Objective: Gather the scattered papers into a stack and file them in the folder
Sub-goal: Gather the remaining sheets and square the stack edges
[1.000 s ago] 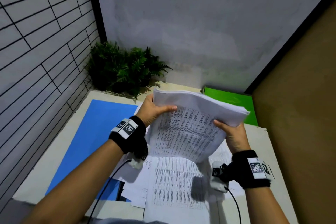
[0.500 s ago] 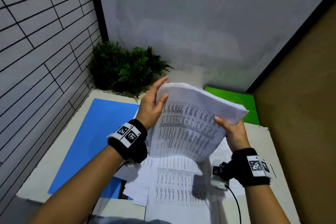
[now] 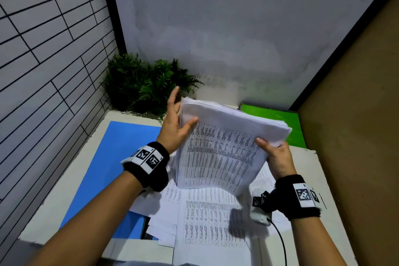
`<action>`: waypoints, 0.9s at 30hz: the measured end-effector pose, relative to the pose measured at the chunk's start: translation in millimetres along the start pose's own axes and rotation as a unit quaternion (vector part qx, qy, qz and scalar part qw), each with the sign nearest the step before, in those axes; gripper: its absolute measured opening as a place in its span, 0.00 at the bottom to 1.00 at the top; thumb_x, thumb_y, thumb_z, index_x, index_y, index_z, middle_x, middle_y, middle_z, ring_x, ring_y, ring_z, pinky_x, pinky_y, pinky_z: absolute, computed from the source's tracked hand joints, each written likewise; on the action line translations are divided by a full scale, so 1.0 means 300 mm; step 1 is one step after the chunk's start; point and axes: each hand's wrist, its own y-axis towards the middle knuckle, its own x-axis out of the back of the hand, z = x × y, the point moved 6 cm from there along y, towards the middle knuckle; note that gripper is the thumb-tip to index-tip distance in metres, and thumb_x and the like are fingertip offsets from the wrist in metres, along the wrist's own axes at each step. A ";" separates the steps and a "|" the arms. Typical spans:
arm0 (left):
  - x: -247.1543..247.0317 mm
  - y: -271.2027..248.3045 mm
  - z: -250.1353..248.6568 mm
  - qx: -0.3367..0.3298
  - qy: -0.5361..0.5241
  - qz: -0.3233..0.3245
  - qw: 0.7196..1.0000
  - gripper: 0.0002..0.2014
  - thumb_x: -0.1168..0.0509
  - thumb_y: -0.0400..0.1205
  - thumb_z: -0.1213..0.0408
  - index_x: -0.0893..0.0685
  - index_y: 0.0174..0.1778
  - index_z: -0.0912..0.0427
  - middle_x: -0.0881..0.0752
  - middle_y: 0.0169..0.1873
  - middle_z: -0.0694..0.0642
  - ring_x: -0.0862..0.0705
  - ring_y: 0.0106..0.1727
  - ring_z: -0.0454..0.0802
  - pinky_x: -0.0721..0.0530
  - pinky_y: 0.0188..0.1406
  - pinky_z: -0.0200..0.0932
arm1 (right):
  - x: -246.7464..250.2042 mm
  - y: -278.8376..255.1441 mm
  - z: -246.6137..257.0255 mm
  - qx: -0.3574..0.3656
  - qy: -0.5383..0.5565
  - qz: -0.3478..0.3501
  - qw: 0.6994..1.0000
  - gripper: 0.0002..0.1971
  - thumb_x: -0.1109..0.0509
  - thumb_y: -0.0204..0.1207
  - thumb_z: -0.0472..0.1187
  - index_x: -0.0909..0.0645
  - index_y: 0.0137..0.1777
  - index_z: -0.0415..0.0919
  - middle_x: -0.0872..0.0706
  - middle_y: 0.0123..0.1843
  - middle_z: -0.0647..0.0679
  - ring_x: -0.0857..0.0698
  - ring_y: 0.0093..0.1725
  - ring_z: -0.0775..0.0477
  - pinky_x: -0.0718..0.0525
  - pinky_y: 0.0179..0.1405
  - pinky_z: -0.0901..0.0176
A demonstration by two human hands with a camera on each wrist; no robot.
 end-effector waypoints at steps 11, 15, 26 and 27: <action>-0.036 -0.006 -0.007 0.041 -0.131 0.084 0.987 0.20 0.36 0.78 0.68 0.33 0.59 0.44 0.24 0.56 0.54 0.19 0.52 0.39 0.17 0.46 0.29 | -0.036 -0.017 0.104 0.070 0.037 -0.002 0.997 0.28 0.18 0.41 0.66 0.12 0.39 0.49 0.10 0.36 0.61 0.15 0.37 0.65 0.17 0.39 0.73; -0.038 -0.013 0.039 0.085 -0.125 0.068 0.986 0.20 0.40 0.80 0.70 0.34 0.67 0.57 0.21 0.52 0.48 0.17 0.49 0.31 0.18 0.45 0.25 | -0.046 -0.003 0.094 0.061 -0.001 -0.024 0.998 0.31 0.18 0.40 0.66 0.13 0.38 0.44 0.09 0.33 0.61 0.14 0.34 0.65 0.16 0.36 0.72; 0.003 -0.041 -0.024 0.045 -0.124 0.090 0.987 0.12 0.34 0.78 0.61 0.30 0.52 0.51 0.24 0.45 0.51 0.18 0.39 0.28 0.19 0.36 0.26 | -0.057 -0.016 0.088 0.059 -0.042 0.058 0.996 0.13 0.26 0.62 0.27 0.16 0.42 0.45 0.10 0.34 0.61 0.14 0.35 0.64 0.17 0.36 0.73; 0.001 -0.038 -0.016 0.053 -0.118 0.086 0.988 0.12 0.35 0.79 0.65 0.31 0.53 0.52 0.24 0.43 0.50 0.18 0.38 0.28 0.19 0.36 0.26 | -0.058 -0.016 0.069 0.049 -0.048 0.055 0.996 0.14 0.27 0.60 0.27 0.18 0.42 0.44 0.09 0.34 0.61 0.14 0.35 0.64 0.16 0.36 0.72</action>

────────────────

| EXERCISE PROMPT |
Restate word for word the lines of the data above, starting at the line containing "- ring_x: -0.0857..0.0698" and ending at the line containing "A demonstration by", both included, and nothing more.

| REPLY |
  - ring_x: -0.0857..0.0698
  - ring_y: 0.0093..0.1725
  - ring_z: -0.0775..0.0477
  - pinky_x: -0.0718..0.0525
  - pinky_y: 0.0179..0.1405
  - pinky_z: -0.0901..0.0176
A demonstration by two human hands with a camera on each wrist; no robot.

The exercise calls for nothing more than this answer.